Votes in the contingent election

| Estates | Seats | Votes |
|---|---|---|
| Hungarian counties | 92 | 46 |
| Slavonian counties | 6 | 3 |
| Royal free cities | 75 | 1 |
| Cathedral chapters and abbeys | 31 | 1 |
| Sabor of Croatia | 2 | 1 |
| Jassic–Cuman District | 2 | 1 |
| Land of the Hajduk | 2 | 1 |
| Corpus separatum (Fiume) | 2 | 1 |
| Noble Municipality of Turopolje | 1 | 1 |

==Results==
In this Diet, it is difficult to determine which of the delegates belong to the reformers and which to the conservatives, because due to the shortness of time, no substantive debate developed between the two sides. The opposition refrained from open confrontation, given the solemnity of the coronation and the need to demonstrate the power of the Habsburg monarchy. Traditionally, the envoys of the cathedral chapters and abbeys, Croatia, Slavonia and Turopolje sided with the conservatives and the royal free cities and Hajduk sided with the reformers. Approximately 16 Hungarian counties could have sided with the reformers. Based on this, it can be assumed that there were 109 reformer and 104 conservative envoys. This could have meant that the Conservatives were given a 38-18 majority in the contingent elections, where the 213 envoys had 56 votes. In the Diet, the leader of the conservatives can be considered Count Antal Cziráky, and the leader of the reformers is Baron Miklós Wesselényi.

==The activity of the parliament==

In accordance with the will of the monarch, the Parliament was tasked with the coronation of the heir to the throne, Archduke Ferdinand.
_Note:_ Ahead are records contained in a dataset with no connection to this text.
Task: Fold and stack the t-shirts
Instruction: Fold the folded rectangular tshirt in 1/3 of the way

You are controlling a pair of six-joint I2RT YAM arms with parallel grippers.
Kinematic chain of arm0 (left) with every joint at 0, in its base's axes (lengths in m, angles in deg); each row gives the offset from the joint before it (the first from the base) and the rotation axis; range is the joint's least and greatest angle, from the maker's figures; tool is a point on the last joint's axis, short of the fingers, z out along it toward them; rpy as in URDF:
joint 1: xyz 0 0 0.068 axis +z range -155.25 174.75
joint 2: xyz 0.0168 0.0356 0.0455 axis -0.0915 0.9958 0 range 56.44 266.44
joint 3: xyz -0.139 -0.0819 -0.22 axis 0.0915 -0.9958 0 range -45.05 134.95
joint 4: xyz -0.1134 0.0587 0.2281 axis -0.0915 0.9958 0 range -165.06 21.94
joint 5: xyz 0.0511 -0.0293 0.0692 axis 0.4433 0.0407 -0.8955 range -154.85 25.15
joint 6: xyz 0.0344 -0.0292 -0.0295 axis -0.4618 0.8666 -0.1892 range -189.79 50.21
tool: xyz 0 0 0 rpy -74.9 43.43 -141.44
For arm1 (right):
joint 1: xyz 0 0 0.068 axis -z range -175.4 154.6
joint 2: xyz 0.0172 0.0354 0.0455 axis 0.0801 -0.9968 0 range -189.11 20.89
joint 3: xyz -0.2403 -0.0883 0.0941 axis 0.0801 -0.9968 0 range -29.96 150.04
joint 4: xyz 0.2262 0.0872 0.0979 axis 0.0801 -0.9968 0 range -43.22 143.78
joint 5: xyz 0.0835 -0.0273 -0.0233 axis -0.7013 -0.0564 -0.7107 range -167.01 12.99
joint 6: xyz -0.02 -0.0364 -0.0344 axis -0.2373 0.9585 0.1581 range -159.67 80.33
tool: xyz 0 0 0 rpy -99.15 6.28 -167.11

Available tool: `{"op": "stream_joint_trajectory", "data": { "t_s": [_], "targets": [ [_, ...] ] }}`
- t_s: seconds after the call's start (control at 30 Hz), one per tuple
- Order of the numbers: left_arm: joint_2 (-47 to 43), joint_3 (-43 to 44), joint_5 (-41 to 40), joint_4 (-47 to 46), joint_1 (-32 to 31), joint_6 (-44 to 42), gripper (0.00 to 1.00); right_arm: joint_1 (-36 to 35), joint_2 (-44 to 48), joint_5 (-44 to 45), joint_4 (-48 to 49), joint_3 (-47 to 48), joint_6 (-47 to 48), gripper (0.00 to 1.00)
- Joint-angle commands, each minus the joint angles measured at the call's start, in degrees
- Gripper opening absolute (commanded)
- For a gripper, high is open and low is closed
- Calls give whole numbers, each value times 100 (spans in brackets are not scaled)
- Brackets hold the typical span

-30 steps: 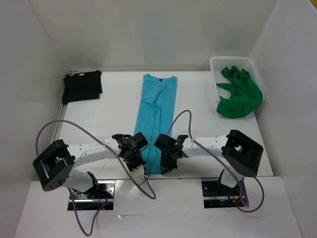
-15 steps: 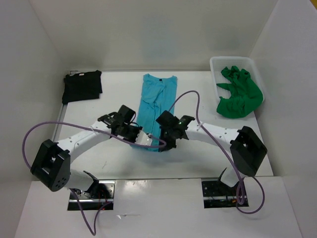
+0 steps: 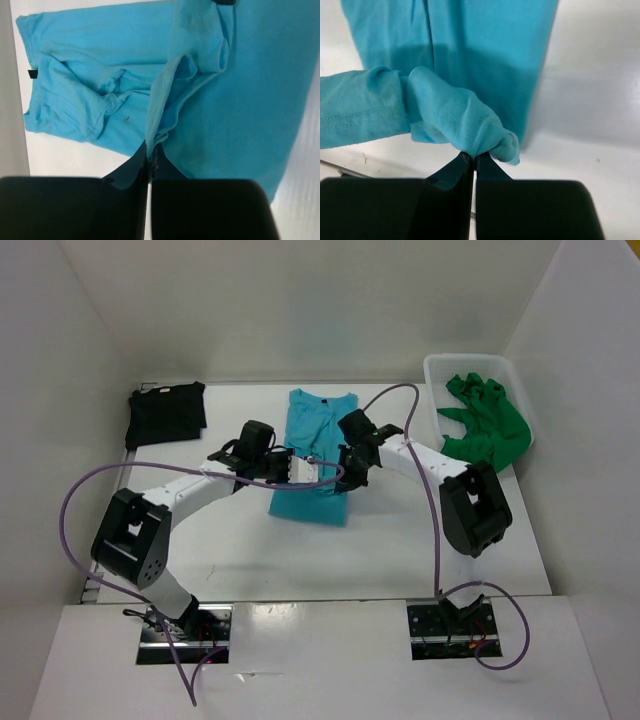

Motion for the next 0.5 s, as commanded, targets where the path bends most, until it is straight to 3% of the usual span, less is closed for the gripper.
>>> {"op": "stream_joint_trajectory", "data": {
  "t_s": [0.0,0.17,0.47],
  "targets": [
    [303,340,188,-451,5,200,0,206,-384,-255,-57,468,506,0],
    [655,217,-111,-1205,58,287,0,522,-798,-466,-57,907,718,0],
    [1112,288,-164,-1540,119,350,0,725,-1649,-888,-110,1627,1113,0]
  ]
}}
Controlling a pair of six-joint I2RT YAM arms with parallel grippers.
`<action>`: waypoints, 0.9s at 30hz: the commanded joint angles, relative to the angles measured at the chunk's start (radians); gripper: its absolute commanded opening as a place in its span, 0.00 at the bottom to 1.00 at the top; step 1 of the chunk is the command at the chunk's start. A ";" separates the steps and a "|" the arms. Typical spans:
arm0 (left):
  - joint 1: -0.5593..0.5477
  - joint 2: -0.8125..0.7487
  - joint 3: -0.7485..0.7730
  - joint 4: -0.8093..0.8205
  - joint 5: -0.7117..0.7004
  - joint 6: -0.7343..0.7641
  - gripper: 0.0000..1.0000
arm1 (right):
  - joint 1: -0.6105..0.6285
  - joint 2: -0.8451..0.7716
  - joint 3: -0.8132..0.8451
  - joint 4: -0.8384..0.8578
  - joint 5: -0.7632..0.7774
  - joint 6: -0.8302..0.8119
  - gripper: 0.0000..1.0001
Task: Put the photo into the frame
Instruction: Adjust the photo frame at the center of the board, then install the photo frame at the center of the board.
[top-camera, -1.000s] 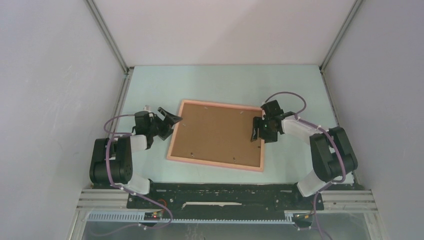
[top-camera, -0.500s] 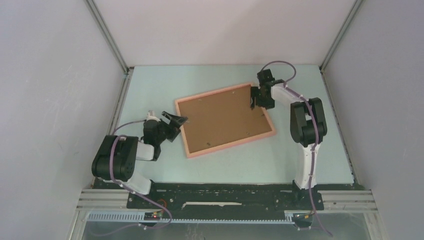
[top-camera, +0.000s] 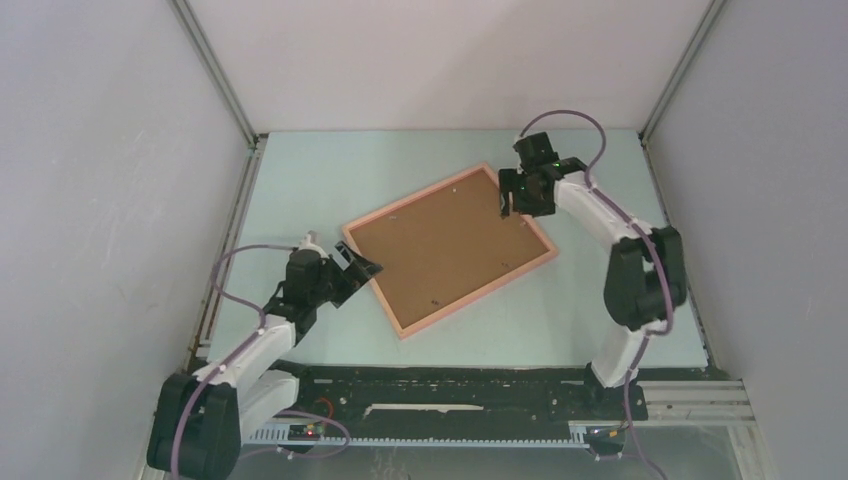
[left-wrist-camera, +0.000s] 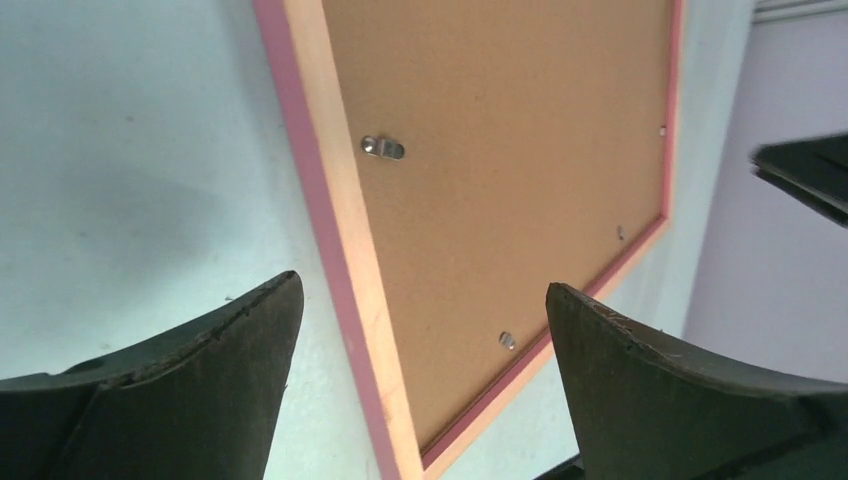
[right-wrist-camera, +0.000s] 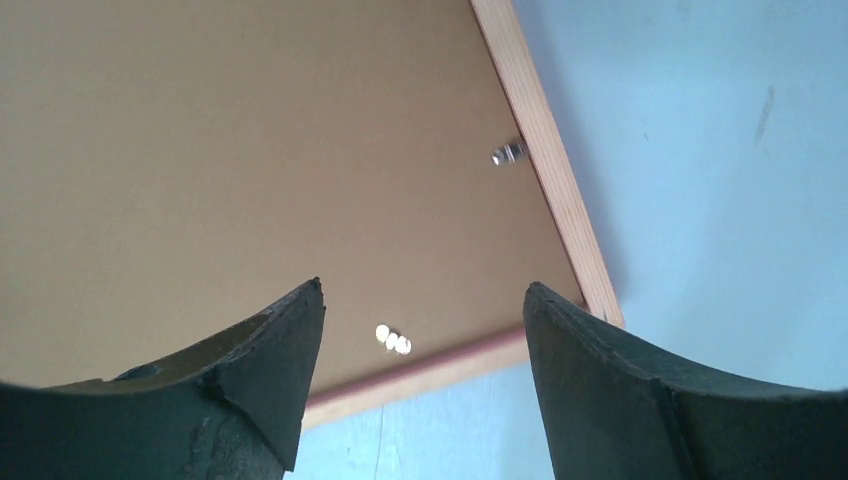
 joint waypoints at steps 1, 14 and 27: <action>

The events of the revolutions in Brussels and Paris made the reforms without revolution more acceptable to the nobility in the future. Parliament passed 17 laws, including limiting military service to 10 years and supplementing the army with recruits. The language of justice and administration changed from Latin to Hungarian. But the discussion of the main reform ideas was postponed to the next Parliament, which King Francis I promised to convene the following year. The last session of the Diet was held on December 20, 1830.